MANSFIELD -- Galion resident Heather Royse once starved herself to feel good about her body, but now she’s learning the benefits of a healthy diet and exercise with the Strive to Thrive contest.
Royse felt inspired by her cousin who, in the past year, lost 100 pounds with the help of a personal trainer.
“A lot of my family is bigger, my dad was always bigger. I just don’t want to get out of control where all of a sudden one day I’m 300 pounds. That scares me a lot because it could easily happen,” Royse said.
Royse has had an uphill battle with losing weight. Even after joining the Galion Community Center YMCA with her friend, she still didn’t see the results she’d hoped to see.
“I would get really, really serious and I would only eat salad, and I would try to watch what I was eating, and then I would gain two pounds,” Royse said. “The only time I’ve ever really felt that I’ve lost decent amounts of weight, I was pretty much starving myself.”
Royse always had a skewed version of herself where she thought she looked the same whether she gained or lost weight. However, it dawned on her one day how much she gained when her boyfriend had to make a new hole in her belt to get it on.
During the period she would starve herself, Royse would eat tiny portions of food a day and power through her hunger for the rest of it. When she noticed how much weight she lost in the process, she saw how “great” she looked while on the inside not feeling as great.
Though two of Royse’s family members who were overweight received gastric bypass surgery, she wants to lose weight the natural way.
“That (gastric bypass) never crossed my mind,” Royse said. “I don’t want to do that… I don’t think that’s the way you’re supposed to lose weight, so I want to do it the right way and show them that if you just cut back, watch what you’re eating, you can actually make a difference.”
In the past, Royse would tend to “watch the scale too much” after her workouts, leading to her feeling disappointment when she wouldn’t see any progression.
“I just want to find something that actually works for me that’s healthy and doesn’t involve me not eating at all,” Royse said.
Licensed Independent Social Worker Tracy Hamilton is one of the only counselors in Mansfield to work with clients who have eating disorders at Life Steps Counseling Service. Compared to other therapists, Hamilton works with 50-70% more clients with those mental disorders.
“I would love for us to have more resources in this area,” Hamilton said. “Often, if they need a higher level of care, we have to send them to different facilities throughout the state or out of state.”
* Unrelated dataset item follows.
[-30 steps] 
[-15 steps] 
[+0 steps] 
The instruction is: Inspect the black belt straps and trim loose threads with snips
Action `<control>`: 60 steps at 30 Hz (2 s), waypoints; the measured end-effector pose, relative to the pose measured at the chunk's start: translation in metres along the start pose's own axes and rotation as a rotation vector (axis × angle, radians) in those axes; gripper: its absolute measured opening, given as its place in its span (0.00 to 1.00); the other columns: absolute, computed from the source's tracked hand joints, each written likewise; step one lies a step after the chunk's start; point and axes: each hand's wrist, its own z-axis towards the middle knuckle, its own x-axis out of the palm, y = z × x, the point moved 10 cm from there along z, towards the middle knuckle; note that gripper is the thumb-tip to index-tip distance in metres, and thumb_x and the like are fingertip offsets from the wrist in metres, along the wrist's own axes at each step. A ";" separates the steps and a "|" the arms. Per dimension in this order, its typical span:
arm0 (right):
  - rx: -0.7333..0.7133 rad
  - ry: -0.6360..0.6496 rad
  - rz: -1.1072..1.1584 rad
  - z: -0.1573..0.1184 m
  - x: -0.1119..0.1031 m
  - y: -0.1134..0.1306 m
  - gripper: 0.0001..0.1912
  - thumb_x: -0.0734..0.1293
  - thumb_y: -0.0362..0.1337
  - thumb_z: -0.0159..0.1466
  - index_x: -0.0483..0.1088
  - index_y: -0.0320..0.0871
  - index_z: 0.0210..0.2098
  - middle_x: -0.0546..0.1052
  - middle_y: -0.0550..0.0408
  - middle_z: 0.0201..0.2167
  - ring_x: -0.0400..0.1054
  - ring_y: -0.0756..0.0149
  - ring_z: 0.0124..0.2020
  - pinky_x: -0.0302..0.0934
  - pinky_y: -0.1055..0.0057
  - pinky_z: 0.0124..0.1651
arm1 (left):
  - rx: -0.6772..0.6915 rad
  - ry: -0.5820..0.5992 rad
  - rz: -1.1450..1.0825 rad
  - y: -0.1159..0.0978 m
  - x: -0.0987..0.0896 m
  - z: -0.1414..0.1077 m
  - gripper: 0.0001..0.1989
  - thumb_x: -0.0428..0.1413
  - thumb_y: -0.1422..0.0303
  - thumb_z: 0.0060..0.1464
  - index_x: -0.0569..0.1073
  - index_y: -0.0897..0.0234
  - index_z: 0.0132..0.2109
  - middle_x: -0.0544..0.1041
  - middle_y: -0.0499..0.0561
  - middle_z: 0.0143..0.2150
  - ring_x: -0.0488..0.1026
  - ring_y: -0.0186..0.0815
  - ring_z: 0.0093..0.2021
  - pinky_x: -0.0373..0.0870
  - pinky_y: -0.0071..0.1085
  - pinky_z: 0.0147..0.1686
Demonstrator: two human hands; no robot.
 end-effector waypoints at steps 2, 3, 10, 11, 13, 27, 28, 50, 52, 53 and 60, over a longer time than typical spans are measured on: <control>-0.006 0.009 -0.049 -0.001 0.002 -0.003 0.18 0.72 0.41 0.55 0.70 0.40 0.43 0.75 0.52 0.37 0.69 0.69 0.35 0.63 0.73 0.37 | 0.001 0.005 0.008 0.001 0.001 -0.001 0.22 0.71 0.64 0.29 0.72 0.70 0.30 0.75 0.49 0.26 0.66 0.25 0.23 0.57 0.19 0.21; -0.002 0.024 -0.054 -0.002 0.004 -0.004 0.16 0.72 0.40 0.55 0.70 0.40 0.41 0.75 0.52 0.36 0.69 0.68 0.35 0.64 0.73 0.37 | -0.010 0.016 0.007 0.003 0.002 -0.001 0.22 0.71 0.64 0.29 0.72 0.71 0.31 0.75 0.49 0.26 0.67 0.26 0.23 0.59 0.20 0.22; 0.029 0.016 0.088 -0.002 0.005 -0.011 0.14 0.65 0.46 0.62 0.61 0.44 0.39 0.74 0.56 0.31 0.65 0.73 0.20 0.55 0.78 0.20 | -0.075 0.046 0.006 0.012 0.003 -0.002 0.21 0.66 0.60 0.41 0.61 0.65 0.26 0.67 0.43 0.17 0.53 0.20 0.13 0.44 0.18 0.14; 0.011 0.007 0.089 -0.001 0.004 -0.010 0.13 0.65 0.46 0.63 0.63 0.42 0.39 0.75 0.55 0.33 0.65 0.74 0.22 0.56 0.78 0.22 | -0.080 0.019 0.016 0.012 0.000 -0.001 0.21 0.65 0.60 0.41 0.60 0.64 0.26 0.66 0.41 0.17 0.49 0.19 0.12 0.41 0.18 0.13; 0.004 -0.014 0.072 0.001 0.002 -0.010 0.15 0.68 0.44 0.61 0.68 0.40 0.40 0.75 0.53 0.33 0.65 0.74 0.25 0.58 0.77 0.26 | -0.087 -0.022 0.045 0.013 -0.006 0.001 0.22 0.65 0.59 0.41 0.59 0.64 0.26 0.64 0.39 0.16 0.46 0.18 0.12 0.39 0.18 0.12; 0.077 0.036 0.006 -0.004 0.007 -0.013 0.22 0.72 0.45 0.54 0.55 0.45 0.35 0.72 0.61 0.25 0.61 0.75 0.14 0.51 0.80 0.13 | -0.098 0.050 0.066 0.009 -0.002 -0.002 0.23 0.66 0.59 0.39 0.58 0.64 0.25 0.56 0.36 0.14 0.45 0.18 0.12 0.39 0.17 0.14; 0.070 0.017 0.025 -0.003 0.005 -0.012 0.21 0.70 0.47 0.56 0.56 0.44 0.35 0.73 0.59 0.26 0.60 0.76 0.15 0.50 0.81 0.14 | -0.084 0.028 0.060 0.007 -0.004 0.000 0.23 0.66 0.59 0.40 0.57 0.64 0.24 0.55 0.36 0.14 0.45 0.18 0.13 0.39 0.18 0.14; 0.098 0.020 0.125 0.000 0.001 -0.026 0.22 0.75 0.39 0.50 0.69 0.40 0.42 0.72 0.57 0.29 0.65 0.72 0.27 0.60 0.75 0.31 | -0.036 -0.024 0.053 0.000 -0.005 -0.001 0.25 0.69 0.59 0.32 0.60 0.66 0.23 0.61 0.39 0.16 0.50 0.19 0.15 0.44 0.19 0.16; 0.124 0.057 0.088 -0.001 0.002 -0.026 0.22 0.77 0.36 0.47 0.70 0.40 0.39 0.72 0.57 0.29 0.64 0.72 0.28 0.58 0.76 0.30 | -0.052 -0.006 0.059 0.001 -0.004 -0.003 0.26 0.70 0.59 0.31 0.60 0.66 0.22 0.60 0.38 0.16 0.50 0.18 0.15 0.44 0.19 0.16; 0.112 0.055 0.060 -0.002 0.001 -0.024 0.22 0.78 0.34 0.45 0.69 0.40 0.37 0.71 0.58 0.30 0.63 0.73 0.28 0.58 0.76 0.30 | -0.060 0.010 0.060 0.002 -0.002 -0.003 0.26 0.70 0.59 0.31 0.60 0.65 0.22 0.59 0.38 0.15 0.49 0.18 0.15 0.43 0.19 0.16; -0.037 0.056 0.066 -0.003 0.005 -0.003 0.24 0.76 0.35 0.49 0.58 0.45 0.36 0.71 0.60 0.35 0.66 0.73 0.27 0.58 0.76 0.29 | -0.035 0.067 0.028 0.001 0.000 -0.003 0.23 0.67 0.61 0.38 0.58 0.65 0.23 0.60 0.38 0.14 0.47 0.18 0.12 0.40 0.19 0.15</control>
From what Hamilton has seen in Richland County, one of the most common reasons behind eating disorders is related to a person’s dissatisfaction with themselves.
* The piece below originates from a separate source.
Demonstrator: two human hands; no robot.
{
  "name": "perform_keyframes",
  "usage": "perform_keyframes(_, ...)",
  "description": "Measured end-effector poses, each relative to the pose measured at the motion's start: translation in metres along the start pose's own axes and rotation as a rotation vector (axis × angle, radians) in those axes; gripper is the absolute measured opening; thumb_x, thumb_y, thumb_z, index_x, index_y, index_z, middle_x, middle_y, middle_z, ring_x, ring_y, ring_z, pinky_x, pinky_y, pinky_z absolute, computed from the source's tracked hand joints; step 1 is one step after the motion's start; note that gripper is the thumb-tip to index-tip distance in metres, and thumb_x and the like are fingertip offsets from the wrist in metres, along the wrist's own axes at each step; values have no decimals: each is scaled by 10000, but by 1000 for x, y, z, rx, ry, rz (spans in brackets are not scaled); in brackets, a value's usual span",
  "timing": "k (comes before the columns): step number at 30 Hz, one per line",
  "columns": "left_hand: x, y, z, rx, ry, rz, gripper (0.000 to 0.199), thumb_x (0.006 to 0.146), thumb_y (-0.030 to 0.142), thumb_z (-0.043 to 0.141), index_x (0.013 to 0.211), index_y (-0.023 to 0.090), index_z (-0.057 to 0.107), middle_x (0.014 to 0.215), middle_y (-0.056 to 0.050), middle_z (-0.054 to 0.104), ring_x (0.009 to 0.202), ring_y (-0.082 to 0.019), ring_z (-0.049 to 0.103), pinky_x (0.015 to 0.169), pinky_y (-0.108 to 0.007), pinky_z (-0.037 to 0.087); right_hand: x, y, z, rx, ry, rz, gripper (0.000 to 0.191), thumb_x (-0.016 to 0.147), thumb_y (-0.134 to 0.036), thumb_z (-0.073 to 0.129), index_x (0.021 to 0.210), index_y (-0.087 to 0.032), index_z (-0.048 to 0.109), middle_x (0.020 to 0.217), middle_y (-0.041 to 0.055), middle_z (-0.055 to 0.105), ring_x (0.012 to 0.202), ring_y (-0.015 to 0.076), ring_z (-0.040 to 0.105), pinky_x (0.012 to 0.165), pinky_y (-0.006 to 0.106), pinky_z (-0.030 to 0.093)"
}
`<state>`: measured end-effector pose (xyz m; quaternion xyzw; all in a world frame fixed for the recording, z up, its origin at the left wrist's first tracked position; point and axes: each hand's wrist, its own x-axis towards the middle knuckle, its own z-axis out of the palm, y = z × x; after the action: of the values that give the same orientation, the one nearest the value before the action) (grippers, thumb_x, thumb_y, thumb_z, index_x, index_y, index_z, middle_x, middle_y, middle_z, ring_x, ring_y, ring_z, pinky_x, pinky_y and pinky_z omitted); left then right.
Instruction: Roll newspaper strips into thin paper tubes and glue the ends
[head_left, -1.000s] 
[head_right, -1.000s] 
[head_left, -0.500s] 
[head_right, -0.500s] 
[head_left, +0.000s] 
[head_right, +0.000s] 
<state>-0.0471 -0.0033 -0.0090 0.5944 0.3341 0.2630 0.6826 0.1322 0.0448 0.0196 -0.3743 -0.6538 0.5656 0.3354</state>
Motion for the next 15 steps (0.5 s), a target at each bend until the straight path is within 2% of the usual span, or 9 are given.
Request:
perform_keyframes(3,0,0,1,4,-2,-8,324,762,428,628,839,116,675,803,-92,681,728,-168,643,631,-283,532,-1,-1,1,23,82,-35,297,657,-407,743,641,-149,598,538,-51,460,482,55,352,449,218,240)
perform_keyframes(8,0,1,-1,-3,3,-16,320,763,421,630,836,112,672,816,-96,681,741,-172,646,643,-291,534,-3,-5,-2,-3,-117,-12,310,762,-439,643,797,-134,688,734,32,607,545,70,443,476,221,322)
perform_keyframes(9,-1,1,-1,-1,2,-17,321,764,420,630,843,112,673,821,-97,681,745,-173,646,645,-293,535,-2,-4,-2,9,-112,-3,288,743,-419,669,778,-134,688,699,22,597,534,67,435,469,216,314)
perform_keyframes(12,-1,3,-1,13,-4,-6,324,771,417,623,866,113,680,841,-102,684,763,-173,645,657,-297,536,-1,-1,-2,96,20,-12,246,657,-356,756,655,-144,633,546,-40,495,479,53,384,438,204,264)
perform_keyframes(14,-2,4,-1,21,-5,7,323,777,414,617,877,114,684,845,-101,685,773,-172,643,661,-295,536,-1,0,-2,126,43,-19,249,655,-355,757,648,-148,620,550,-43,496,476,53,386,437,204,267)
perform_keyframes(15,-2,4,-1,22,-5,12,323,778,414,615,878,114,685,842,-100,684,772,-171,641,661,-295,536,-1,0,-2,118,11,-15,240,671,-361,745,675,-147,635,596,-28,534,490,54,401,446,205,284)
“Loved ones need to keep in mind that eating disorders are complicated and an illness the person is battling, not just something they are choosing,” Hamilton said. “Someone struggling with an eating disorder needs compassion. They need support and help finding resources.”
With it being National Eating Disorder Week, Hamilton hopes there will be more discussions in Richland County about eating disorders and supporting those affected by them.
“Even if they aren't sure if they have an eating disorder, they may have disordered eating which can lead into one,” Hamilton explained. “Preventing a bigger problem is better than intervening on severe problems.”
Although she’s received some skepticism from family members about whether she will stick with the Strive to Thrive contest, Royse hopes to prove them all wrong and not let herself down.
“I’m excited to do it in a healthier way and I just want to get into some kind of routine to where I’m eating healthy, exercising and just knowing that what I’m doing is progressing,” Royse said.